Новое лицо развлекло задумчивость майора и даже развеселило его. Это был поручик Левчинский, выехавший в тот день впервые после болезни и поспешивший изъявить благодарность свою Максиму Кирилловичу и милой его дочери за оказанное ему участие. С ним приехал и Спирид Гордеевич, который во все время болезни Левчинского принимал о нем отеческие попечения и полюбил его как родного сына: это чувствование было ново для доброго старика, потому что сам он не имел детей и, похоронив за три года перед тем подругу преклонных своих лет, был совершенно одинок.
Ганнуся, услышав о приезде Левчинского, смутилась и не могла ни на что решиться. Сердце влекло ее навстречу долгожданному гостю; но природная стыдливость и привычная застенчивость малороссийской панны останавливали милую девушку в ее комнате. И здесь ее состояние было почти лихорадочное: то вдруг чувствовала она легкую дрожь, то жаркий румянец вспыхивал у нее в щеках и даже пробегал по челу, высокая грудь ее волновалась, глаза покрывались тонкою, теплою влагой… В таком состоянии борьбы провела она более получаса, пока отец не кликнул ее из другой комнаты. Тогда, собрав всю бодрость девического своего сердца, она вышла к гостям; но приближение и первый звук голоса ее избавителя снова вызвали ту же краску на ее лице и тот же легкий, электрический трепет по всему ее телу. Не скоро могла она прийти в себя и отвечать полусловами на приветствия и выражения благодарности, сказанные ей Левчинским, который, может быть, в душе своей был не более спокоен, хотя, привыкнув во время службы к светскому обращению, более умел владеть собою. Наконец, крупные слезы скатились с длинных черных ресниц Ганнуси, и она облегчила свое сердце тем, что высказала с своей стороны молодому поручику – правда, с крайним усилием и в несвязных словах – благодарность свою за спасение ей жизни.

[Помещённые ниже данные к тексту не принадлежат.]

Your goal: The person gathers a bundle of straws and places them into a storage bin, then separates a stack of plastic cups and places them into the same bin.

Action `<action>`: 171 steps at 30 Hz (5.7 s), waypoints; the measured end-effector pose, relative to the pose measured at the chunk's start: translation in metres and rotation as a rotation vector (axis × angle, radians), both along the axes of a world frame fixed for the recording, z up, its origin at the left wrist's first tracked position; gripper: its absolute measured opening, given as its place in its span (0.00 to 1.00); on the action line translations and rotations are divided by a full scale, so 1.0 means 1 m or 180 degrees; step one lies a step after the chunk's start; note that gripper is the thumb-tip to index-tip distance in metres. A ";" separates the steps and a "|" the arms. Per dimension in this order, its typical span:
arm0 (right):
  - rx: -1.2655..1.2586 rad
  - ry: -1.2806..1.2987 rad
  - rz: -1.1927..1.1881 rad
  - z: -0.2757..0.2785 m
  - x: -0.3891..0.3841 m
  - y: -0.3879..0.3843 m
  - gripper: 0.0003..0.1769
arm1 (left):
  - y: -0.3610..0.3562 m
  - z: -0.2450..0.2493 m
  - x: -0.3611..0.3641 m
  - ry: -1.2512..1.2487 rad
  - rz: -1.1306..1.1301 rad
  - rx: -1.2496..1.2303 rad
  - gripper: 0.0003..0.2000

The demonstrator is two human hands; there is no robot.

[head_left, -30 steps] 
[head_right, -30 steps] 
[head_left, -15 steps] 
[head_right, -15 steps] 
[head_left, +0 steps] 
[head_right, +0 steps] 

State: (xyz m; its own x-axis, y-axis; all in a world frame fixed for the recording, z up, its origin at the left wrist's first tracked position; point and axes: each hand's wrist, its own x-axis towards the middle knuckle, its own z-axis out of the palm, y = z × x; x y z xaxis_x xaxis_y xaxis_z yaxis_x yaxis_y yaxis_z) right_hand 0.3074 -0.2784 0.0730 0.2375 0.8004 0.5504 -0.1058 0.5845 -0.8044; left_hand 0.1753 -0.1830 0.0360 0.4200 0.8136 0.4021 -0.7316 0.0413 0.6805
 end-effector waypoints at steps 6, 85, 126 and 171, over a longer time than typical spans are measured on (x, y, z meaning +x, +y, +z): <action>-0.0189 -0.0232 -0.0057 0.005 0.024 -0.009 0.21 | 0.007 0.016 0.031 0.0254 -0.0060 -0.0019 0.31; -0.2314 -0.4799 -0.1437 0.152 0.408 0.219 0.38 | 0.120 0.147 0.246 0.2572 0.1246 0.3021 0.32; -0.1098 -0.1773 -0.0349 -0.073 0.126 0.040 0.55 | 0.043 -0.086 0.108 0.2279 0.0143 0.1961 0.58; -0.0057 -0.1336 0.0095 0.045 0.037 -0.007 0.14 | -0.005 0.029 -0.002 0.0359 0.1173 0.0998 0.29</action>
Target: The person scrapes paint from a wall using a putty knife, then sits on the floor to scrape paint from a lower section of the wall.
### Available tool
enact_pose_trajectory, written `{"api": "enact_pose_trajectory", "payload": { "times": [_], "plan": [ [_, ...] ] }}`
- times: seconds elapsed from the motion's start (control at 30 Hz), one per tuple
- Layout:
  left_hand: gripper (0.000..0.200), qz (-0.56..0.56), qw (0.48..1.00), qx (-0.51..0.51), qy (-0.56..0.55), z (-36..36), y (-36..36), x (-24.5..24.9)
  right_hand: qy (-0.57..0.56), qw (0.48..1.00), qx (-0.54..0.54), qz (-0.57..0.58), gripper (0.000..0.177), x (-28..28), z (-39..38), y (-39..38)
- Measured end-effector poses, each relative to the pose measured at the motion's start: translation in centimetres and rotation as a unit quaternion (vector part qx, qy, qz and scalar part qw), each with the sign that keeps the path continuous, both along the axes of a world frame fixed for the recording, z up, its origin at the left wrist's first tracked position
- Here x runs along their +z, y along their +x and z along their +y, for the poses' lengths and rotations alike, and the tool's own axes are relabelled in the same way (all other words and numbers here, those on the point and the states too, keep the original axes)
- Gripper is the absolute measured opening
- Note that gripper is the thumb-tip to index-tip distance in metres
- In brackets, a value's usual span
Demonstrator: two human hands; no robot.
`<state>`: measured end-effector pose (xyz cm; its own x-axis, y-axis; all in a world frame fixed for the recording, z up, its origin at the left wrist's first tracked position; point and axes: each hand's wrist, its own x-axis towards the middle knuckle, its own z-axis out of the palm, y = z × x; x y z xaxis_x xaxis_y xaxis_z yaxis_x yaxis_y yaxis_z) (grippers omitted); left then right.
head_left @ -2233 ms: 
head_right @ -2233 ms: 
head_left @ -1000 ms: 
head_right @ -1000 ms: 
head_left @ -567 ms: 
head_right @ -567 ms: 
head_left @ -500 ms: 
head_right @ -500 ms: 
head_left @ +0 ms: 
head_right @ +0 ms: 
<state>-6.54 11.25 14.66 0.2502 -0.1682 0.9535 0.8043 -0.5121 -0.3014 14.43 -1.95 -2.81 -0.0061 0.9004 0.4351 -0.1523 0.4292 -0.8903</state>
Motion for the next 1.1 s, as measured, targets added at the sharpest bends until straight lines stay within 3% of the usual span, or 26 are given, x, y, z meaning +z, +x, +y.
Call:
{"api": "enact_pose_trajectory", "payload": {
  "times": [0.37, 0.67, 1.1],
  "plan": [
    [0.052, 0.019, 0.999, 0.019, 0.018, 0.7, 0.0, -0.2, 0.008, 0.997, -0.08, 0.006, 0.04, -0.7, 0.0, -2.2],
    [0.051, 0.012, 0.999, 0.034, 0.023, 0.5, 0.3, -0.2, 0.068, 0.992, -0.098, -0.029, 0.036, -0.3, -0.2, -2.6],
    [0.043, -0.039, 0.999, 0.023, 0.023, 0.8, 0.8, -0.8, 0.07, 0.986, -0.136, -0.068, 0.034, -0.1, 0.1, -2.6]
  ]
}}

Когда холодный порядок разговора несколько восстановился и Максим Кириллович завел с Левчинским речь о старых и новых служивых, о походах и битвах, тогда Ганнуся, тихо сидевшая в отдалении с сложенными руками, по обычаю малороссийских девиц, оправилась и начала дышать вольнее. Она украдкою начала уже всматриваться в лицо своего избавителя, замечала каждую его черту, каждое движение и часто, спустя голову, вылетавшими из уст ее вздохами нагревала прелестную грудь свою.